[Stored items]
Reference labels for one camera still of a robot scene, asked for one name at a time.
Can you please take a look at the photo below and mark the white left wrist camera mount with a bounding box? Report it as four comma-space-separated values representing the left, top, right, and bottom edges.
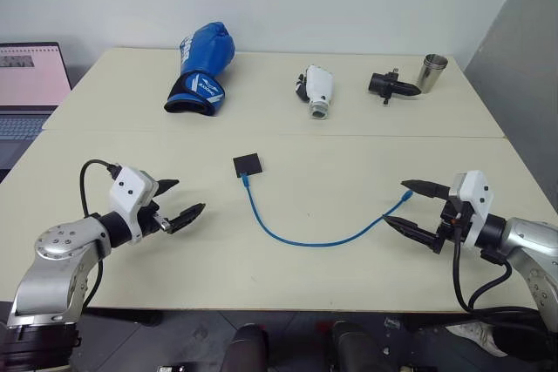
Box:
108, 166, 154, 246

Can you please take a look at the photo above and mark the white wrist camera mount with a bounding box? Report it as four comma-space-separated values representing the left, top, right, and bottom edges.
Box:
449, 170, 497, 249
108, 166, 154, 246

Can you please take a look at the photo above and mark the blue Ethernet cable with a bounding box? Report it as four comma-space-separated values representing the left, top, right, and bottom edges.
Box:
240, 174, 414, 247

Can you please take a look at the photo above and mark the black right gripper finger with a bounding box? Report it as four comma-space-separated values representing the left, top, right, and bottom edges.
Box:
384, 216, 442, 254
400, 179, 452, 201

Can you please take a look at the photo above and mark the stainless steel cup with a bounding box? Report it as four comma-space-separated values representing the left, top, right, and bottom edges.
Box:
416, 54, 449, 92

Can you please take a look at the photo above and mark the blue boxing glove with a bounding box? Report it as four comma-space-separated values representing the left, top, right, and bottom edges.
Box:
163, 21, 236, 118

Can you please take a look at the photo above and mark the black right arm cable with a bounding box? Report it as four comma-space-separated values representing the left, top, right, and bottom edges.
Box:
451, 210, 544, 325

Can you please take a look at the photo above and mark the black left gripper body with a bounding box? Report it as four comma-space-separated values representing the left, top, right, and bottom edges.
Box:
138, 172, 176, 236

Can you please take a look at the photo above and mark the open laptop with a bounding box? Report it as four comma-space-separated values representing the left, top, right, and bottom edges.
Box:
0, 42, 73, 172

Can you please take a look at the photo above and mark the dark rounded robot knee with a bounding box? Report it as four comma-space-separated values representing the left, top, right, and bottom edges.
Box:
329, 320, 389, 372
221, 323, 269, 372

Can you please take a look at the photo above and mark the small black square box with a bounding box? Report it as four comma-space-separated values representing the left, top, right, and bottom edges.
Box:
233, 153, 265, 179

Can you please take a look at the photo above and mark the white sneaker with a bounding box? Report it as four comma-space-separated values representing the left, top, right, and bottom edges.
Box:
444, 321, 509, 358

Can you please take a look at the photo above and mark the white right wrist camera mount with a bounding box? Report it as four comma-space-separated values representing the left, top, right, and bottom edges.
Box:
449, 170, 497, 249

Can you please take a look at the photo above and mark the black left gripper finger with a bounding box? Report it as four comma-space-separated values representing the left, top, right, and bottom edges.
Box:
153, 178, 180, 200
167, 202, 207, 236

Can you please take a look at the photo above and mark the white robotic hand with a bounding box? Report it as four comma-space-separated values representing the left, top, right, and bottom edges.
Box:
293, 64, 336, 121

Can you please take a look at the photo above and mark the spare black gripper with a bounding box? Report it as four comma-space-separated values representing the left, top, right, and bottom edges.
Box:
368, 67, 423, 106

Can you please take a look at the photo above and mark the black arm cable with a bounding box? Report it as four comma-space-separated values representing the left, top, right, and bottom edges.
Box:
78, 159, 121, 308
451, 210, 544, 325

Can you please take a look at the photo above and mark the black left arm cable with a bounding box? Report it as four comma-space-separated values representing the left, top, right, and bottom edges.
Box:
78, 159, 121, 308

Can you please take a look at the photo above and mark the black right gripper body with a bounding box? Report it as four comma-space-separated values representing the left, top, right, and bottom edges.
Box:
433, 196, 476, 255

> _DIRECTIONS_:
Set down every entry above verbatim, without pictures.

> _EXERCISE OUTPUT_:
Reference labels for one camera still of a robot scene, asked for one name at a time.
Can you please take a look at the photo below and mark the white left wrist camera mount with a bounding box? Report it as four comma-space-separated values representing the left, top, right, and bottom edges.
Box:
108, 166, 154, 246

Can you please take a look at the photo above and mark the white wrist camera mount with a bounding box? Report it as four comma-space-separated values representing the left, top, right, and bottom edges.
Box:
449, 170, 497, 249
108, 166, 154, 246

Can you please take a look at the photo above and mark the blue Ethernet cable with a bounding box? Report it as four comma-space-separated values representing the left, top, right, and bottom edges.
Box:
240, 174, 414, 247

Can you please take a look at the photo above and mark the black right gripper finger with a bounding box? Report it as four comma-space-separated values representing the left, top, right, and bottom edges.
Box:
384, 216, 442, 254
400, 179, 452, 201

Can you please take a look at the photo above and mark the stainless steel cup with a bounding box? Report it as four comma-space-separated values representing the left, top, right, and bottom edges.
Box:
416, 54, 449, 92

Can you please take a look at the photo above and mark the blue boxing glove with a bounding box? Report it as four comma-space-separated values representing the left, top, right, and bottom edges.
Box:
163, 21, 236, 118

Can you please take a look at the photo above and mark the black right arm cable with a bounding box? Report it as four comma-space-separated values representing the left, top, right, and bottom edges.
Box:
451, 210, 544, 325

Can you please take a look at the photo above and mark the black left gripper body with a bounding box? Report it as four comma-space-separated values representing the left, top, right, and bottom edges.
Box:
138, 172, 176, 236

Can you please take a look at the photo above and mark the open laptop with a bounding box? Report it as four comma-space-separated values representing the left, top, right, and bottom edges.
Box:
0, 42, 73, 172

Can you please take a look at the photo above and mark the dark rounded robot knee with a bounding box? Report it as four comma-space-separated values representing the left, top, right, and bottom edges.
Box:
329, 320, 389, 372
221, 323, 269, 372

Can you please take a look at the photo above and mark the small black square box with a bounding box? Report it as four comma-space-separated values representing the left, top, right, and bottom edges.
Box:
233, 153, 265, 179

Can you please take a look at the photo above and mark the white sneaker with a bounding box? Report it as four comma-space-separated values representing the left, top, right, and bottom edges.
Box:
444, 321, 509, 358

Can you please take a look at the photo above and mark the white right wrist camera mount with a bounding box? Report it as four comma-space-separated values representing the left, top, right, and bottom edges.
Box:
449, 170, 497, 249

Can you please take a look at the photo above and mark the black left gripper finger with a bounding box? Report it as four comma-space-separated values representing the left, top, right, and bottom edges.
Box:
153, 178, 180, 200
167, 202, 207, 236

Can you please take a look at the photo above and mark the white robotic hand with a bounding box? Report it as four comma-space-separated values representing the left, top, right, and bottom edges.
Box:
293, 64, 336, 121

Can you please take a look at the photo above and mark the spare black gripper with a bounding box? Report it as four comma-space-separated values representing the left, top, right, and bottom edges.
Box:
368, 67, 423, 106

Can you please take a look at the photo above and mark the black arm cable with a bounding box? Report it as four comma-space-separated values representing the left, top, right, and bottom edges.
Box:
78, 159, 121, 308
451, 210, 544, 325

Can you please take a look at the photo above and mark the black left arm cable with a bounding box? Report it as four comma-space-separated values representing the left, top, right, and bottom edges.
Box:
78, 159, 121, 308

Can you please take a look at the photo above and mark the black right gripper body with a bounding box? Report it as four comma-space-separated values representing the left, top, right, and bottom edges.
Box:
433, 196, 476, 255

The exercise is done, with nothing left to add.